Repetition compulsion is a phenomenon that happens when there is an unconscious need to re-enact old traumas. This may happen for someone that repeatedly experiences sexual assaults or endures relationships that may harm them emotionally or physically. If we repeatedly end up in abusive situations, we subconsciously have learnt along our timeline that this is somehow normal.
The quality of the relationship may be reflected in our family of origin or early traumatic school experiences for example. It important to map out the experiences we had, and the beliefs associated with those experiences. If we were abandoned by a parent growing up, we may attract a partner later in life that does that also abandons us. Repetition compulsion will highlight our core wounds.
Repetition compulsion can lead us to recreate unhealthy or harmful patterns that stem from our belief system. These limiting belief systems may lay under the veil of our consciousness and haunt us throughout our lives until we are made aware of them.
When it comes to repeatedly finding oneself in a dangerous or harmful situation for example, there may be a theme of toxic positivity underlying our belief system. Repetition compulsion enables us to repeatedly tell ourselves that the relationship will improve if we just stick it out. We may have witnessed our dysfunctional parents abuse each other and never leave one another.

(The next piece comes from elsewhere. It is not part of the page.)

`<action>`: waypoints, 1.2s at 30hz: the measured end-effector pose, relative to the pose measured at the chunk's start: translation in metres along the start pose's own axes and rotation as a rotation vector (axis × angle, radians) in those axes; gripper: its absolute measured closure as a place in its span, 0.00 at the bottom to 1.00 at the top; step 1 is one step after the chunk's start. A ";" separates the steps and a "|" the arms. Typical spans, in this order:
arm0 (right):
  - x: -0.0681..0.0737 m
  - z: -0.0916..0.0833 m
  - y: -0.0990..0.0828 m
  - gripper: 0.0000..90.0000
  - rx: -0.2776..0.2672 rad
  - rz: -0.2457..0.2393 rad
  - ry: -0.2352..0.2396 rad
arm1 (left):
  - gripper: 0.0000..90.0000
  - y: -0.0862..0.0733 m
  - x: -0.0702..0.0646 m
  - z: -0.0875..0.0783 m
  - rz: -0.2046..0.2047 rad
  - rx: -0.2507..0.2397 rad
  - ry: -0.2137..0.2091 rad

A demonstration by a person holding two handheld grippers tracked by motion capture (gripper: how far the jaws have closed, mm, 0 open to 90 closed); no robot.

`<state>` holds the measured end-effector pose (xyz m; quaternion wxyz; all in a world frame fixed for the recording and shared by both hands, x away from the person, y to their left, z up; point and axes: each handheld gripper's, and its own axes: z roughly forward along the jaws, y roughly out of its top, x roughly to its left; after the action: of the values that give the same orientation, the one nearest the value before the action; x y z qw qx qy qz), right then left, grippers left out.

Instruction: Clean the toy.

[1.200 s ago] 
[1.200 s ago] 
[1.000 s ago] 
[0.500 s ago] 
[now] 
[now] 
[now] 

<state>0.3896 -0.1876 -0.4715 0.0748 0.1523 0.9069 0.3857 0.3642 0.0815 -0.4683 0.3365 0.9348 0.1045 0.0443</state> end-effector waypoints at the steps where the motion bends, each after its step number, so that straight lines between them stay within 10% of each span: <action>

A belief may develop that this is what love is all about and that in a relationship it is totally acceptable to be abused. A feeling of powerlessness from those earlier adverse events can be threaded throughout your history of relationships. A cycle of repetition compulsion happens in this case due to a feeling of powerlessness. Repetition compulsion can lead to maladaptive behaviours. If there is a history of witnessing escalated conflict growing up it may feel difficult to choose someone that is calm and less reactional. The compulsion to choose a partner that creates drama may feel more familiar.
We repeat what is familiar, something that I refer to as the familiarity frequency. The familiarity frequency is not unlike listening to a radio station that plays all your favourite songs, a station in which you recognise all the artists and know all the lyrics. It maybe that you too choose someone one that also has been listening to the same station all their life. This is the perfect environment for a trauma bond to develop and play out the relationship according to your core wounds. The best explanation of Repetition compulsion is that whatever is not repaired is repeated.
In a safe therapeutic relationship, it possible to efficiently process these faulty beliefs that lead you time and time again to repetition compulsion. Repetition compulsion can be effectively processed with EMDR as the best evidence-based treatment for PTSD, sexual abuse and toxic relationship recovery.